[Task goal] Could you return every line of the material that contains the word "small"?

------------------------------------

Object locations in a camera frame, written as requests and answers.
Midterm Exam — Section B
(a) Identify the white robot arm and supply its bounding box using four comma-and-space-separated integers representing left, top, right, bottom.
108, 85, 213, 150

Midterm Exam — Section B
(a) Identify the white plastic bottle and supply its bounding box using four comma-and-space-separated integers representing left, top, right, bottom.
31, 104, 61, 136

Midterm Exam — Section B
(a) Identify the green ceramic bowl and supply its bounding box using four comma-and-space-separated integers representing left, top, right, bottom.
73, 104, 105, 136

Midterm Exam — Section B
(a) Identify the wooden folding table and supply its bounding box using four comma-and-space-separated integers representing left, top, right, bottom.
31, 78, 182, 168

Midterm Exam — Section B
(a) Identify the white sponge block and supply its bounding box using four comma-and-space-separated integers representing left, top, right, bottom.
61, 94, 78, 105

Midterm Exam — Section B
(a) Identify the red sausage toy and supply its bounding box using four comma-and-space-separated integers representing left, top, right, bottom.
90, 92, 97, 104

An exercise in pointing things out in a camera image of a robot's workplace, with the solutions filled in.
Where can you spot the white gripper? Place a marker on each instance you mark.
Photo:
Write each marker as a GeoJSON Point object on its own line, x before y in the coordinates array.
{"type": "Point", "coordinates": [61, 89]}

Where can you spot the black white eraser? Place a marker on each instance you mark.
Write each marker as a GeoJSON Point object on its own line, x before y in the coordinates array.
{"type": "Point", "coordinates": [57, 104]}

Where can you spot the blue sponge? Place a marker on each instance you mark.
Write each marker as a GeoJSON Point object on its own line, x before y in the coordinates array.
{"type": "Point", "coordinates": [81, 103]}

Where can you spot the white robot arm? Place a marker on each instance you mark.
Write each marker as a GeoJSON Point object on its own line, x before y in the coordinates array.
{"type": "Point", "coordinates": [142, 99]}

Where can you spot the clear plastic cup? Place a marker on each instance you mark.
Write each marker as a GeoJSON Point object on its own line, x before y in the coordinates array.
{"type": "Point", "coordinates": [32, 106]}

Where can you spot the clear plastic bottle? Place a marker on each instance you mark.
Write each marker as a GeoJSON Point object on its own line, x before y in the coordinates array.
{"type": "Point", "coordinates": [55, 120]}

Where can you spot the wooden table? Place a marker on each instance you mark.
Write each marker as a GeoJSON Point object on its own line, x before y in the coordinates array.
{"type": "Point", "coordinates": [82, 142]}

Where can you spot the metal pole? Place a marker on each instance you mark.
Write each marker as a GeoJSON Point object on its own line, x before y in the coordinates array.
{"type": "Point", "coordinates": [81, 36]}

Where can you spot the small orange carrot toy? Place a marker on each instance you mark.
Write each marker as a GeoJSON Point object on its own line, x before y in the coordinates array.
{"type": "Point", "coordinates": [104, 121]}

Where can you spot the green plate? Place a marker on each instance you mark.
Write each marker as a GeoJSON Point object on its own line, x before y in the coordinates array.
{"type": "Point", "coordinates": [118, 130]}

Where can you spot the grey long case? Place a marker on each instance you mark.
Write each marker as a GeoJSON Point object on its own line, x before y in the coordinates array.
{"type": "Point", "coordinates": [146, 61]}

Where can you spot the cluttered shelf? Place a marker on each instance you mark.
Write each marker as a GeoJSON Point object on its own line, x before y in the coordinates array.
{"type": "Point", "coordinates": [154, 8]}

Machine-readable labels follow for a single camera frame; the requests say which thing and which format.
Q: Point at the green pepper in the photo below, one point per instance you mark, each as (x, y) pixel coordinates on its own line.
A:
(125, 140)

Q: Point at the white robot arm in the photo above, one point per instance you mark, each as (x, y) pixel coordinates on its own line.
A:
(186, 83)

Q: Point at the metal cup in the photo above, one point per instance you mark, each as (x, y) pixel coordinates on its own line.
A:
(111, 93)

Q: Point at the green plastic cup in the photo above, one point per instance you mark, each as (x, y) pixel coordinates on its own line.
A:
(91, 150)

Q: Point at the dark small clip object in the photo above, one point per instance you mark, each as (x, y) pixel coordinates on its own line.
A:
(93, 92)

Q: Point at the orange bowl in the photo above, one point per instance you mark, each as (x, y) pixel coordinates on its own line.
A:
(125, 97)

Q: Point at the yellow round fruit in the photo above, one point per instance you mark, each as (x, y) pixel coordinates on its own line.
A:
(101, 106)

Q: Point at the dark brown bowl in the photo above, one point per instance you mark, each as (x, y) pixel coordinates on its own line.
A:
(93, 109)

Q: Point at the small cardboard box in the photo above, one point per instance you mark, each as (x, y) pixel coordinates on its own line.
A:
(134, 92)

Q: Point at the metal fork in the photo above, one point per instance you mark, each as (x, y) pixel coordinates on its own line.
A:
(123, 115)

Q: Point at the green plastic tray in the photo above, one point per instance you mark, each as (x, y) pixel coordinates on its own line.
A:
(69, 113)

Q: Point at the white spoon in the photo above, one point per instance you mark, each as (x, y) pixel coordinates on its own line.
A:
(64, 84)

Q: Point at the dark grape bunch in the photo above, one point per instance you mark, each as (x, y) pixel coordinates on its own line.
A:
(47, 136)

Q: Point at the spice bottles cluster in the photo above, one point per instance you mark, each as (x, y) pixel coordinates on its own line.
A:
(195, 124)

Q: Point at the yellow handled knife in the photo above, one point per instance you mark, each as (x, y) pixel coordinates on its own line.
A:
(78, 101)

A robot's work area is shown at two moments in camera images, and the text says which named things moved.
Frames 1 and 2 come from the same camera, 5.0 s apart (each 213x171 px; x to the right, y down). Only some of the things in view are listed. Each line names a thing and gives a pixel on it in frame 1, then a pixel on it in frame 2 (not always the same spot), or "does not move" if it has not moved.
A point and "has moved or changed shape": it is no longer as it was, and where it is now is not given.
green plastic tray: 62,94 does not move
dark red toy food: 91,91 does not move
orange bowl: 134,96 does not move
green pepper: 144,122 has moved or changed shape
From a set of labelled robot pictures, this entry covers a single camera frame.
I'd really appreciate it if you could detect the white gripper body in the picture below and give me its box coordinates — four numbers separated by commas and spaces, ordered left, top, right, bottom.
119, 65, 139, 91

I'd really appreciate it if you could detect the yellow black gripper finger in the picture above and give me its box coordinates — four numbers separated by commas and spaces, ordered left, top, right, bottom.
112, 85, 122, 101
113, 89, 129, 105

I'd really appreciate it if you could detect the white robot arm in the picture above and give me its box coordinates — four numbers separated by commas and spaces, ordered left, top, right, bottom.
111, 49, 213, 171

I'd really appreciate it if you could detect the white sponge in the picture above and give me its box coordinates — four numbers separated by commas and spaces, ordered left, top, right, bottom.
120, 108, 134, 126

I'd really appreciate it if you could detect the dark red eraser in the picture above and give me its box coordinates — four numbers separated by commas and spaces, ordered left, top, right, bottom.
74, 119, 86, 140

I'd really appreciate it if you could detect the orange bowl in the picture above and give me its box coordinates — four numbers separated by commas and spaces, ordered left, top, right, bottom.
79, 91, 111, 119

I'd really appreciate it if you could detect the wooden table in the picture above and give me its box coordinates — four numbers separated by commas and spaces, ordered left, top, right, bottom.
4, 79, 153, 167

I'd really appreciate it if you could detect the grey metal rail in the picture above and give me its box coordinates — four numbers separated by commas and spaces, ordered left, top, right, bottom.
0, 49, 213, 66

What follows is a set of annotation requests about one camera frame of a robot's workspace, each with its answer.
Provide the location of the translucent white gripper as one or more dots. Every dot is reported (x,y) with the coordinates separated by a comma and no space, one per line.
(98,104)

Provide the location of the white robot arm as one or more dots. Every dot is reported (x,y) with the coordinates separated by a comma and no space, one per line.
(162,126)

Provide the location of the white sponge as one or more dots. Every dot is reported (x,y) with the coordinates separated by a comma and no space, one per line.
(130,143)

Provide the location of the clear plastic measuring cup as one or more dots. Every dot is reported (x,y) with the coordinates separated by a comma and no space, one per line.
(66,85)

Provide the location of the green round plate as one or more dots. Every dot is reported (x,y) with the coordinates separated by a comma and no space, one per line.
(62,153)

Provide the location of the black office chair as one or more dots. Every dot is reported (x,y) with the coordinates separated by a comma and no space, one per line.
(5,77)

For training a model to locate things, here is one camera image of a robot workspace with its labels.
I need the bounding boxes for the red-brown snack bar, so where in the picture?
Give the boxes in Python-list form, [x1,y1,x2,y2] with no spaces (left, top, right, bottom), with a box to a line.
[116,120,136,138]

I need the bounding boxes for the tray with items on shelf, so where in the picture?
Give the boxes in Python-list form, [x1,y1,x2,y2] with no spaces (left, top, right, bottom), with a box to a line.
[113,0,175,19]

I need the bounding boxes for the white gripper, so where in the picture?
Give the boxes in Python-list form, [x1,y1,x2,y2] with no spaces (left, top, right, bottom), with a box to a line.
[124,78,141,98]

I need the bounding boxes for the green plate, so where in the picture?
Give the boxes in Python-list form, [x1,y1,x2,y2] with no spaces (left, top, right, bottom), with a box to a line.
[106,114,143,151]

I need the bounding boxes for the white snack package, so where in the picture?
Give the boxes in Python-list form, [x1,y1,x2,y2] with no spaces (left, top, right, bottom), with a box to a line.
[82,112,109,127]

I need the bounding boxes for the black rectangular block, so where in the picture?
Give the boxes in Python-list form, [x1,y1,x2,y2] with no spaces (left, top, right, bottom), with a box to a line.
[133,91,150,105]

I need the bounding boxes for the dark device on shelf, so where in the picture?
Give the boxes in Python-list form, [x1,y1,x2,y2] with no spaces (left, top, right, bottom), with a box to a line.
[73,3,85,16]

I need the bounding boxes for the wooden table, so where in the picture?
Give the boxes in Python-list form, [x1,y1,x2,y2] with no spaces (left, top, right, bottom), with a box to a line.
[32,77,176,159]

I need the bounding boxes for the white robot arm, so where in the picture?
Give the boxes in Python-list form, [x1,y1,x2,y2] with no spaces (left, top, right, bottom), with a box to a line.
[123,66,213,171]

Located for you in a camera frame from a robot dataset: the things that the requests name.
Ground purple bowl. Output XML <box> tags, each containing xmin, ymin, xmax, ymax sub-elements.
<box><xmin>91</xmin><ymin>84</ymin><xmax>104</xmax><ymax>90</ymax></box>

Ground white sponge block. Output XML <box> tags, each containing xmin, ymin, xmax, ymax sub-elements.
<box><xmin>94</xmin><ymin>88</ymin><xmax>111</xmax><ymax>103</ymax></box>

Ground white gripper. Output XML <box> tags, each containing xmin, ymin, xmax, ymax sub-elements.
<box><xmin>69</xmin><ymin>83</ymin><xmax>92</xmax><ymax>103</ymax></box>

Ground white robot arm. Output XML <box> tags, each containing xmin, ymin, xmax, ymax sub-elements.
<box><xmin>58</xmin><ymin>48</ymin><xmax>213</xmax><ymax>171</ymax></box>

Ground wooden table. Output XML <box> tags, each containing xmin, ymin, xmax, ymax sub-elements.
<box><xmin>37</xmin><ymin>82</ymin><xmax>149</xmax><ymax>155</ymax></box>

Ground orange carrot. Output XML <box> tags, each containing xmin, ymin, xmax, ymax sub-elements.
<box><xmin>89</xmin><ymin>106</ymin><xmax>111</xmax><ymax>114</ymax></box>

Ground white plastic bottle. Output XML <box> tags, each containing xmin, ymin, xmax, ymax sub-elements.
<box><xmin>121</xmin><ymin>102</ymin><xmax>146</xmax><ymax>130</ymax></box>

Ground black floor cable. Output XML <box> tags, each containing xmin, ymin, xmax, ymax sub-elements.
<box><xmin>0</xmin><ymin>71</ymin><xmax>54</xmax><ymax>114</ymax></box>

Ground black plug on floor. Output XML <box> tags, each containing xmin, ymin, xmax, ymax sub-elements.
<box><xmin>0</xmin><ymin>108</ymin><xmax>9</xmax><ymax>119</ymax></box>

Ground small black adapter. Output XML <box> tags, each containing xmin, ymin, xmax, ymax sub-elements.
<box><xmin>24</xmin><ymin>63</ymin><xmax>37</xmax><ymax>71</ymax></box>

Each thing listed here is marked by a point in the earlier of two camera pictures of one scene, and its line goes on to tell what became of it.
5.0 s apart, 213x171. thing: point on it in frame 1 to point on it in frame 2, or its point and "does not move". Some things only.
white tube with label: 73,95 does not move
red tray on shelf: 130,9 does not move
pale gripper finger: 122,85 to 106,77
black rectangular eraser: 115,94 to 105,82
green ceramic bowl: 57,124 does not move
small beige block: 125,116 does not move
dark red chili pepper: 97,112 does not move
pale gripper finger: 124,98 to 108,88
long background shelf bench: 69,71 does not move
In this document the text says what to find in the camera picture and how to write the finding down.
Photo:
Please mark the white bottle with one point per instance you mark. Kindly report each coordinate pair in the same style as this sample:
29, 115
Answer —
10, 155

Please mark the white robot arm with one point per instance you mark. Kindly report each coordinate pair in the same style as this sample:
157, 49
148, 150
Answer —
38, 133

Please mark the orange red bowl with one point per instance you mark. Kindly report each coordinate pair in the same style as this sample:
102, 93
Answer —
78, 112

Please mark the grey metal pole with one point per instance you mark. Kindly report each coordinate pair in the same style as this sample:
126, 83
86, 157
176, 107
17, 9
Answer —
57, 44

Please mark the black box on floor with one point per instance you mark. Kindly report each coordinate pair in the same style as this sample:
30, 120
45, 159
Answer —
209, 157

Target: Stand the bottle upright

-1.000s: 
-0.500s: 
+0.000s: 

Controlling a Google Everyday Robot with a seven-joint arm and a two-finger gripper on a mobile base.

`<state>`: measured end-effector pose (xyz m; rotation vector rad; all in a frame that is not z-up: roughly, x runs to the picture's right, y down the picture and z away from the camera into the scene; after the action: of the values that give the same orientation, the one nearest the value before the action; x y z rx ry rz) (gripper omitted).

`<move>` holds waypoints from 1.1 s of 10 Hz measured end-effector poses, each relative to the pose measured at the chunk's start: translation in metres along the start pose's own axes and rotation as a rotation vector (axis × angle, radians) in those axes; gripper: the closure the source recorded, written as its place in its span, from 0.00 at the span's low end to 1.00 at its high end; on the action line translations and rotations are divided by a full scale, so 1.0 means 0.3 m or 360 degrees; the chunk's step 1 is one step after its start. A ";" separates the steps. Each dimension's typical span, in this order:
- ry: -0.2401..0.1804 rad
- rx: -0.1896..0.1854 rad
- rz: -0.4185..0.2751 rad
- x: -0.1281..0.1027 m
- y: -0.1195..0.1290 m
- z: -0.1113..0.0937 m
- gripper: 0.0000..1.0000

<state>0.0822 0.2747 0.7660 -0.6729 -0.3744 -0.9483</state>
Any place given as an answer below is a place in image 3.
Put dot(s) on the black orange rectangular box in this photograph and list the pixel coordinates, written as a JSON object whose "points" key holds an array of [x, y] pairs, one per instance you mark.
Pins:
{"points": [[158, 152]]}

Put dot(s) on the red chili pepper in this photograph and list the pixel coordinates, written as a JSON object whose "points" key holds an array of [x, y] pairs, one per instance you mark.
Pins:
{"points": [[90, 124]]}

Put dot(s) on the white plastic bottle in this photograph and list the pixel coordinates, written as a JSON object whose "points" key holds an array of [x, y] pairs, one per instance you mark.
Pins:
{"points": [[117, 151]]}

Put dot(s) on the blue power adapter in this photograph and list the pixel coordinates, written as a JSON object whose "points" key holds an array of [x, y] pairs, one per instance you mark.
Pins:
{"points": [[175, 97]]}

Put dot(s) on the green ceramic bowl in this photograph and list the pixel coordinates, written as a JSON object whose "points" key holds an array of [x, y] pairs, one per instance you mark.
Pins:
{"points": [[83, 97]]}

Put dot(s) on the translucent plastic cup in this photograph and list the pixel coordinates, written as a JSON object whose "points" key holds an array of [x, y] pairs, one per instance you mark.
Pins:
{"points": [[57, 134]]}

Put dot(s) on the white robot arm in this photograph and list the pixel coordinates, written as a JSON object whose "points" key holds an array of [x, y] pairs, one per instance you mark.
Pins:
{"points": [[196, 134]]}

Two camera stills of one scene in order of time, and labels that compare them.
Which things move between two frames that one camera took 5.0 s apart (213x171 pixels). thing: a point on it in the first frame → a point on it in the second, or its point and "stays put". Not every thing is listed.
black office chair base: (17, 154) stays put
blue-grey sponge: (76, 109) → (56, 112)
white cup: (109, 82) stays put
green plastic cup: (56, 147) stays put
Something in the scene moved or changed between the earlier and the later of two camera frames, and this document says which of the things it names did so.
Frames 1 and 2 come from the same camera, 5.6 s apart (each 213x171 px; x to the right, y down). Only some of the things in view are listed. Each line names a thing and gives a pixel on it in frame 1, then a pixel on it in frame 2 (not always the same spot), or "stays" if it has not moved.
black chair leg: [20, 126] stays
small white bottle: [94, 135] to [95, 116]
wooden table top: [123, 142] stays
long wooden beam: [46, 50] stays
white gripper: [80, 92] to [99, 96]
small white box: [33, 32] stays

------------------------------------

[Reply to the task]
Where can you spot the small orange carrot toy? Place a marker on each instance you mark.
Q: Point at the dark small clip object in the photo above, one point per instance you mark, each as (x, y) pixel coordinates on its own line.
Q: Point at the small cardboard box in the photo above, one point per instance you mark, each as (x, y) pixel coordinates on its own line.
Ground small black adapter. Output XML <box> tags, each containing xmin, ymin, xmax, ymax sub-elements.
small beige block: 125,116 does not move
small white bottle: [94, 135] to [95, 116]
small white box: [33, 32] stays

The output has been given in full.